What has a recent case, along with an extensive review of music and medical literature, revealed about Ludwig van Beethoven’s deafness?
BOTTOM LINE: Extensive research points toward a progressive sensorineural hearing loss due to lead intoxication as the most probable cause of Beethoven’s hypoacusis and overall health.
Explore This IssueJanuary 2021
BACKGROUND: The case of 18th-century composer Ludwig van Beethoven, whose early-onset deafness was one of his numerous health issues, is one of humankind’s most intriguing medical mysteries. However, the recent case of a woman with symptoms similar to Beethoven’s, along with an extensive literature review, supports a previously underestimated theory.
STUDY DESIGN: Literature review and theoretical analysis.
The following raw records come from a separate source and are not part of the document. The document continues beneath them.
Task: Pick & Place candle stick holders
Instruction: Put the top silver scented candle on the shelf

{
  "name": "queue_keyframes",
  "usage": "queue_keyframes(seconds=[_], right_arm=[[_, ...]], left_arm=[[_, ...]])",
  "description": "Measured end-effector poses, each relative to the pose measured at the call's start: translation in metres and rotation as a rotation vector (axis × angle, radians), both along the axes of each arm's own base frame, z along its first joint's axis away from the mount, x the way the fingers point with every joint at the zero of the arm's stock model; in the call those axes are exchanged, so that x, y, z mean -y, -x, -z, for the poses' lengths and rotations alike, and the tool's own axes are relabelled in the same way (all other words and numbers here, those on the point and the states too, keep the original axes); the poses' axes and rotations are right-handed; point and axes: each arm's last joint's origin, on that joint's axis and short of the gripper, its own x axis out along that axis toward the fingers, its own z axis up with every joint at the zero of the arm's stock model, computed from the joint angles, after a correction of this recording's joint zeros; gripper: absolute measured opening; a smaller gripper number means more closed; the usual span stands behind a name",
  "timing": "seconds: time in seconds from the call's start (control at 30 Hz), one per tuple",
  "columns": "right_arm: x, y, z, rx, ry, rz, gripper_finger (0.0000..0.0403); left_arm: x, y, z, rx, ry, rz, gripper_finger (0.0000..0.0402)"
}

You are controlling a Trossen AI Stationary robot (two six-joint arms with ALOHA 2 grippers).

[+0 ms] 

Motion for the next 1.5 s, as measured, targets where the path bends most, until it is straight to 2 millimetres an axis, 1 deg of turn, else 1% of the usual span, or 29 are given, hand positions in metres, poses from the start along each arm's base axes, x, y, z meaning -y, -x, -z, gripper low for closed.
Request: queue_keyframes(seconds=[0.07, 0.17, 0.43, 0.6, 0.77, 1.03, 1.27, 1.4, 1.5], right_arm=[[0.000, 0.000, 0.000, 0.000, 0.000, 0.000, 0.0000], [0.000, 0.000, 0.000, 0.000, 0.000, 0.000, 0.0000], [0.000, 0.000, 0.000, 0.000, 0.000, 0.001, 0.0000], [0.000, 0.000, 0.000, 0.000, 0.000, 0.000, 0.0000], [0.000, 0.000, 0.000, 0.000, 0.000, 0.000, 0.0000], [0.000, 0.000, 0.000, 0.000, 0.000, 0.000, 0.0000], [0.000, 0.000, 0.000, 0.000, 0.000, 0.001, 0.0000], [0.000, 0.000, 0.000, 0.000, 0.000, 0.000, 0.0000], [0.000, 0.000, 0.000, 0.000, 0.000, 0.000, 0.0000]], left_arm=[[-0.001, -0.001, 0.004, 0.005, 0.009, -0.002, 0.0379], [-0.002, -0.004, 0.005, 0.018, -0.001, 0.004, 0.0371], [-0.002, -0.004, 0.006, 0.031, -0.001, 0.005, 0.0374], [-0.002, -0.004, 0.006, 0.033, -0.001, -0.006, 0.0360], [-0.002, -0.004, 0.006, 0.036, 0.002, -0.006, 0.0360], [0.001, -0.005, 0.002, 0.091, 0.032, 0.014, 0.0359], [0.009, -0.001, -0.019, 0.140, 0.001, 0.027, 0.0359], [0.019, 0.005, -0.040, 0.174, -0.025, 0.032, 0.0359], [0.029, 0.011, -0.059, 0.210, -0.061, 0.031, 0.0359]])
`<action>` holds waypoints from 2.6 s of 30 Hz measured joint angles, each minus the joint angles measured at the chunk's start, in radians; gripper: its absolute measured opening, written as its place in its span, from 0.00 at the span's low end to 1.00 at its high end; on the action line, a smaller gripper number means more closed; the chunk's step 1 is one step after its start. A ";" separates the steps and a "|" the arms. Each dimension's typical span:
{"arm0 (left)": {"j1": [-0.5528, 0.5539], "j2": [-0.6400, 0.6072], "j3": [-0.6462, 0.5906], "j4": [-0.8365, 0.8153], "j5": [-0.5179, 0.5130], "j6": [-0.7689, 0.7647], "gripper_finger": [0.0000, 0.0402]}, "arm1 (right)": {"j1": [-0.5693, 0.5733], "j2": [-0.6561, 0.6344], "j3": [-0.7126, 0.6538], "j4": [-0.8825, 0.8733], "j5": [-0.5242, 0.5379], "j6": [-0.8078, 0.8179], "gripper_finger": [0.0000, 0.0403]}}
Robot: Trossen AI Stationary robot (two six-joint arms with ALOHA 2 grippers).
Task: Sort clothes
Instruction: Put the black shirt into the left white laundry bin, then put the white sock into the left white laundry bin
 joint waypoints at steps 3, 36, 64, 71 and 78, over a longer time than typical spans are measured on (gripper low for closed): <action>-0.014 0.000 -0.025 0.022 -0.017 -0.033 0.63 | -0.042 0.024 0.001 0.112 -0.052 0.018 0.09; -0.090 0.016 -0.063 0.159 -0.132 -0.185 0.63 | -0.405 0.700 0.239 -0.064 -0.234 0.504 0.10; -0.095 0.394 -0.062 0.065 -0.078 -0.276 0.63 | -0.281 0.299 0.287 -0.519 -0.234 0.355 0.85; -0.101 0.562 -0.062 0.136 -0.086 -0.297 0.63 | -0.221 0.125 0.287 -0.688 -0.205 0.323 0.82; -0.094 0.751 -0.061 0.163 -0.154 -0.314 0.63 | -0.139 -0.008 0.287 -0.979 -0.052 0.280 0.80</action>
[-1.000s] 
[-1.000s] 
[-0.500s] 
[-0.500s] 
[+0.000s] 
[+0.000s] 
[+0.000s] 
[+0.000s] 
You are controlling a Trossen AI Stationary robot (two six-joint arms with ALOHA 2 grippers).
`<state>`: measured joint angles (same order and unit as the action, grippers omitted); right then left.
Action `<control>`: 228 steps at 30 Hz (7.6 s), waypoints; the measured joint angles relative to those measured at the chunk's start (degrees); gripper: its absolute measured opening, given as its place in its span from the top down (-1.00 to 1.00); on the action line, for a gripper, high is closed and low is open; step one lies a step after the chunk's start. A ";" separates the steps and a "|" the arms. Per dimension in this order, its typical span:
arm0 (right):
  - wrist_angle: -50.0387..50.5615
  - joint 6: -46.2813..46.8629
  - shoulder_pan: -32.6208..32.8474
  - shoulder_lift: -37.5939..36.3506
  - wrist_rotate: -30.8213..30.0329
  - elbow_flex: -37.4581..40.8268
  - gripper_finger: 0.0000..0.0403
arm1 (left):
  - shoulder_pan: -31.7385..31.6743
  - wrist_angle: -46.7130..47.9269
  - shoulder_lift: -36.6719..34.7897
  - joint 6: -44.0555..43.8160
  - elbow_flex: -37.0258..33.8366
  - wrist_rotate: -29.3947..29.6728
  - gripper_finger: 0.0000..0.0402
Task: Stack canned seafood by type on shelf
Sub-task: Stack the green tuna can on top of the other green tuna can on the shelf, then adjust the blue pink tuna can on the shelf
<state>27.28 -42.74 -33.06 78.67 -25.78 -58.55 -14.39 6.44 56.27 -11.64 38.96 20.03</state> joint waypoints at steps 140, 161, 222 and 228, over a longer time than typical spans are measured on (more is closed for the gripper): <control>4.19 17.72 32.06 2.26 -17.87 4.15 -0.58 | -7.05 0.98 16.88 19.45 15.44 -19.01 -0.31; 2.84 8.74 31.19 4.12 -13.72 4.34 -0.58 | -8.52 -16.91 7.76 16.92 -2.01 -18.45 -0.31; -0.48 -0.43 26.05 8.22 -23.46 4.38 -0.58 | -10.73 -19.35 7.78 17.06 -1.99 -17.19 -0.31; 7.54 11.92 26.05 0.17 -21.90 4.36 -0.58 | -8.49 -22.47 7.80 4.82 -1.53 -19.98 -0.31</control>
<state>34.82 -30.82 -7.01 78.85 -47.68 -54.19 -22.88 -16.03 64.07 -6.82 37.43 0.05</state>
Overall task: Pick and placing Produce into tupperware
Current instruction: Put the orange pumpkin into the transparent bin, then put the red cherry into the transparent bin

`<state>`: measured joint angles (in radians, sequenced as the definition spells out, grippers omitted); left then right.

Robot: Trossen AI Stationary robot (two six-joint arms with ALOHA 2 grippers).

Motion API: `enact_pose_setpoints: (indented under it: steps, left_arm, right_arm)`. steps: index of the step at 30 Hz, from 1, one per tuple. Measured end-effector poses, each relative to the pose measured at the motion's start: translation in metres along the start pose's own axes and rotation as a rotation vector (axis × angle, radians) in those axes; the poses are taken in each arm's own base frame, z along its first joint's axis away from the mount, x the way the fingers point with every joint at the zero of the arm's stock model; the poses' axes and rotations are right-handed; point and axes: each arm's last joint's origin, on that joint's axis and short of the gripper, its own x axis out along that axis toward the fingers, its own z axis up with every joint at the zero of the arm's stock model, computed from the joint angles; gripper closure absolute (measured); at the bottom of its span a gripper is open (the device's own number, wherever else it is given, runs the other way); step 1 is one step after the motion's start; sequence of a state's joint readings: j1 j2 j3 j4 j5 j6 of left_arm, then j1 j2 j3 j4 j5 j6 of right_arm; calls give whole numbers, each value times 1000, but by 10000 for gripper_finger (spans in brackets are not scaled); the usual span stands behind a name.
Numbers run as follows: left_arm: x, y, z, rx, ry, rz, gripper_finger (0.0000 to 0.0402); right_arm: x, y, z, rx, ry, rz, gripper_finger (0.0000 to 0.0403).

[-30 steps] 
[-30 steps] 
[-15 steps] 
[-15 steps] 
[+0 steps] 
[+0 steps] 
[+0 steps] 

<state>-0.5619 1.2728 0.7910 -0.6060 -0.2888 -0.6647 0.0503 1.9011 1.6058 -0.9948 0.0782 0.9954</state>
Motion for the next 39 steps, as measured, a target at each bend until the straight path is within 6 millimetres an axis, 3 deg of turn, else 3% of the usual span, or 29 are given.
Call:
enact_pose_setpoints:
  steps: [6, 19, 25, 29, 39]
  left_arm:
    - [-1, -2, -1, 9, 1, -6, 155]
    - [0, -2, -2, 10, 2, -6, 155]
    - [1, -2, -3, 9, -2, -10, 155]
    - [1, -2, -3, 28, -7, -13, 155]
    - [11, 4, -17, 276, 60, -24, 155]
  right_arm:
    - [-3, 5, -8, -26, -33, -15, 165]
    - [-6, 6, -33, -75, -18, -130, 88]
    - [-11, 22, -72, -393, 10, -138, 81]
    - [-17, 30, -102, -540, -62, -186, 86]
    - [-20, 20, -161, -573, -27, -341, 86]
SETTING: ENT Unit, Neurosciences Department, University of Padua, Padova, Italy.
SYNOPSIS: Drawing on the 2018 case of a 64-year-old woman diagnosed with lead intoxication whose symptoms were similar to Beethoven’s, researchers re-examined early manuscripts, correspondence, and clinical reports on the composer. Beethoven’s first symptoms of typhoid fever-related tinnitus and hearing loss occurred at age 26, and he had full bilateral deafness by age 46, as well as lifelong struggles with gastrointestinal symptoms, depression, and alcohol dependency that ultimately led to advanced cirrhosis. In the 2018 lead toxicity case, the patient reported progressive hearing loss, asthenia, paresthesia in the upper limbs, and abdominal pain. Charting the main theories regarding Beethoven’s condition, researchers concluded that chronic lead poisoning most likely caused his hearing loss and gastrointestinal issues. They also noted the composer’s habit of consuming large quantities of low-quality Hungarian wine, to which lead was frequently added to improve flavor. A recent study of Beethoven’s exhumed body showed elevated levels of lead. Although other researchers have dispelled the theory based on the composer’s lack of neurological symptoms, authors cite the variability of symptoms in such cases.
CITATION: Brotto D, Fellin R, Sorrentino F, et al. A modern case sheds light on a classical enigma: Beethoven’s deafness. Laryngoscope. 2021;131:179-185.